- Exercise input:
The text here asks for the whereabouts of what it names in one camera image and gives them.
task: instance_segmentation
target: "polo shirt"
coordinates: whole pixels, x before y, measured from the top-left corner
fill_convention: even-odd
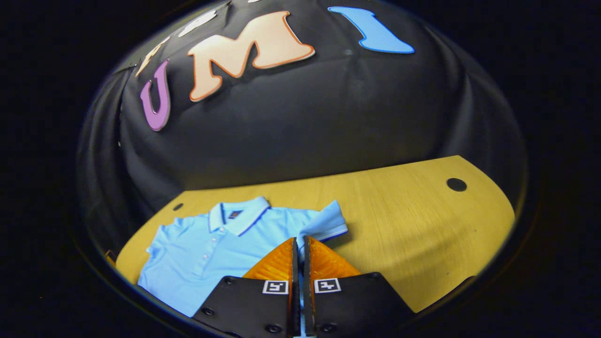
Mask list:
[[[226,275],[242,277],[278,245],[304,236],[319,241],[348,232],[337,201],[322,211],[271,207],[264,197],[218,203],[208,214],[161,225],[147,248],[138,285],[192,317]]]

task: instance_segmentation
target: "peach letter m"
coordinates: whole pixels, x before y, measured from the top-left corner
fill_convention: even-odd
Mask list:
[[[221,76],[213,75],[211,62],[234,78],[242,76],[253,45],[257,57],[252,65],[267,69],[304,60],[315,54],[310,45],[301,43],[286,22],[288,11],[279,11],[252,19],[238,39],[213,35],[198,43],[188,55],[194,57],[194,88],[190,100],[198,102],[221,87]]]

- Action item: Retype the data above exactly. Leave the pictures out.

- Answer section:
The text here asks for the whereabouts of what it names in one camera image and gives them.
task: instance_segmentation
target: "polo shirt"
coordinates: whole pixels, x before y, measured from the top-left corner
fill_convention: even-odd
Mask list:
[[[226,275],[242,277],[278,245],[304,236],[319,241],[348,232],[337,201],[322,211],[271,207],[264,197],[218,203],[208,214],[161,225],[147,248],[138,285],[192,317]]]

task: instance_segmentation
target: "peach letter m"
coordinates: whole pixels, x before y, measured from the top-left corner
fill_convention: even-odd
Mask list:
[[[221,76],[213,75],[211,62],[234,78],[242,76],[253,45],[257,57],[252,65],[267,69],[304,60],[315,54],[310,45],[301,43],[286,22],[288,11],[279,11],[252,19],[238,39],[213,35],[198,43],[188,55],[194,57],[194,88],[190,100],[198,102],[221,87]]]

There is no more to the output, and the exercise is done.